Sanders put the crazy idea of “free college” into their heads. They figured Sanders would be elected and wave a magic wand to get rid of their debt! So they rolled the dice bought too much expensive education and lost.

Don’t blame Wall Street!
The financial institutions were just doing what they do. Make profits. There was a demand and they filled it.

Nobody could have predicted that an unregulated financial market would follow the same path with student loan debt instruments as it did with mortgage debt instruments.

Excuses, excuses, excuses

But Companies have learned their lesson! 

The line is always, “Markets work.” Shareholders would punish the companies if they tried to do the same thing again. Investors in securities KNOW things now. Movies, starring Margot Robbie were made about the credit default swaps and it’s hard to forget that bubble bath scene!

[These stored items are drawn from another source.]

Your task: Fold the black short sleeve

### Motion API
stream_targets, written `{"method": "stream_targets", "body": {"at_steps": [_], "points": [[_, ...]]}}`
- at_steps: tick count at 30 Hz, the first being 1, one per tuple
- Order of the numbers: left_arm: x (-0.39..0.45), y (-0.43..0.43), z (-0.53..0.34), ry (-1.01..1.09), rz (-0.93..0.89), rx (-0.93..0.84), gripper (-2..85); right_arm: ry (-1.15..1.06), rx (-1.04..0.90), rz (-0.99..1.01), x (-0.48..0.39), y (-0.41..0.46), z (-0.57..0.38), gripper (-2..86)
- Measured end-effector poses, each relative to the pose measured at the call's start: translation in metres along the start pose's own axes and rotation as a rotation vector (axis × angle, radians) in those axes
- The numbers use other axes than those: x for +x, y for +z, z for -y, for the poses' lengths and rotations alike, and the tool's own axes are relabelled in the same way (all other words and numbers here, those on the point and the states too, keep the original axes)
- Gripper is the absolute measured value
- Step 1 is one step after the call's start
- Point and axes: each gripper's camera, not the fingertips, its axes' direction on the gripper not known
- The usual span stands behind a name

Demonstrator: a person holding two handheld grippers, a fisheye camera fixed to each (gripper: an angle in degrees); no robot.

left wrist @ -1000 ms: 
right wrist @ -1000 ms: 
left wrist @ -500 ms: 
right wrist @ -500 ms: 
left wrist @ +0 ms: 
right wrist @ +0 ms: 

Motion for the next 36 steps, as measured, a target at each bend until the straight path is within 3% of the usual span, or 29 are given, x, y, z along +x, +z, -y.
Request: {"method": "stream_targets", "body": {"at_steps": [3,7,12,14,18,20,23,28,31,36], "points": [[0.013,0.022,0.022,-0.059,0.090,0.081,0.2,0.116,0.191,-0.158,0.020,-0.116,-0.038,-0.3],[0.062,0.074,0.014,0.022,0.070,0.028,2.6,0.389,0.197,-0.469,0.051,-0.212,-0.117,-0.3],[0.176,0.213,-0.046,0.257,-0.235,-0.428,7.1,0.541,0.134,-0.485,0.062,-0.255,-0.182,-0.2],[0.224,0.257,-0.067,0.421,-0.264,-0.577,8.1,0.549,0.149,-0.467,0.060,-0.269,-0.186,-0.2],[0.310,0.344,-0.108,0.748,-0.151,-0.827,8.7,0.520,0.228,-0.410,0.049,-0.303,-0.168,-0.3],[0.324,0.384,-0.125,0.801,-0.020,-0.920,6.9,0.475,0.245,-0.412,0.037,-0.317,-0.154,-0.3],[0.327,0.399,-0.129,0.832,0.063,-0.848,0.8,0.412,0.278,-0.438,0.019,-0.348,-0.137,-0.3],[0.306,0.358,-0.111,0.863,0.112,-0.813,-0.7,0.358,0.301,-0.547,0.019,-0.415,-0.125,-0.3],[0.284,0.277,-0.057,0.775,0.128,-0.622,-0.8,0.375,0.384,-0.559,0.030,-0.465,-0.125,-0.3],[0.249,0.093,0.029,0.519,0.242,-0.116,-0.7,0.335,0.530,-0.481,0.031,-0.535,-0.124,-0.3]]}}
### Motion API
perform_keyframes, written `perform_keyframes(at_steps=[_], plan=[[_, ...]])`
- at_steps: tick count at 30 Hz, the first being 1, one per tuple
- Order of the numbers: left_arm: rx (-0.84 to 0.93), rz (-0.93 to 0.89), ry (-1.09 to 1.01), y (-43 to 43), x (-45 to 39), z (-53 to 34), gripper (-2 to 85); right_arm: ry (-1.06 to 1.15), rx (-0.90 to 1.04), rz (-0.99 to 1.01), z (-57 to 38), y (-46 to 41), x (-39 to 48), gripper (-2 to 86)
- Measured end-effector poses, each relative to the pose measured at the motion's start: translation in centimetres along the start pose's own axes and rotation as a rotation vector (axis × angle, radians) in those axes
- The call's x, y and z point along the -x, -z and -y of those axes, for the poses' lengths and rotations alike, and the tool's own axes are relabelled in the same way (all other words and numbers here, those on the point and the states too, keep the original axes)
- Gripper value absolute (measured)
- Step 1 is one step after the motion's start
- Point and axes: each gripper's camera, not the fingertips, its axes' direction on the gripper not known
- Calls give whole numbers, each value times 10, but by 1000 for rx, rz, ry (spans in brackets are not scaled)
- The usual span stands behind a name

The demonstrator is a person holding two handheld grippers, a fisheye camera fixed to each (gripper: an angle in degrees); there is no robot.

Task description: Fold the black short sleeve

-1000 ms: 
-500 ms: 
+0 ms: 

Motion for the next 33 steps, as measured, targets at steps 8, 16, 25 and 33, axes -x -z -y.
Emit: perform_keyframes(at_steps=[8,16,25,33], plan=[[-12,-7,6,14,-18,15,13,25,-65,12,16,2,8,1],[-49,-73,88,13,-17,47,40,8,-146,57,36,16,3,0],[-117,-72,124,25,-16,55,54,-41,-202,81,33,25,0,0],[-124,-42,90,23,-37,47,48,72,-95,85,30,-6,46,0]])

But have things changed? Really?

People smarter than me write on this topic and I’m sure they have already pointed this out.   I just wrote this post because I stumbled on the Bloomberg story and it read like the kind of story that you would see in a docu/drama like The Big Short, where people watching it asked, ‘Why didn’t anyone do anything to stop this at the time?” And then they would cut to Trump as President, the tax bill the Republicans rammed through congress, while a cabinet of Goldman Sachs executives quietly did what vampire squids do.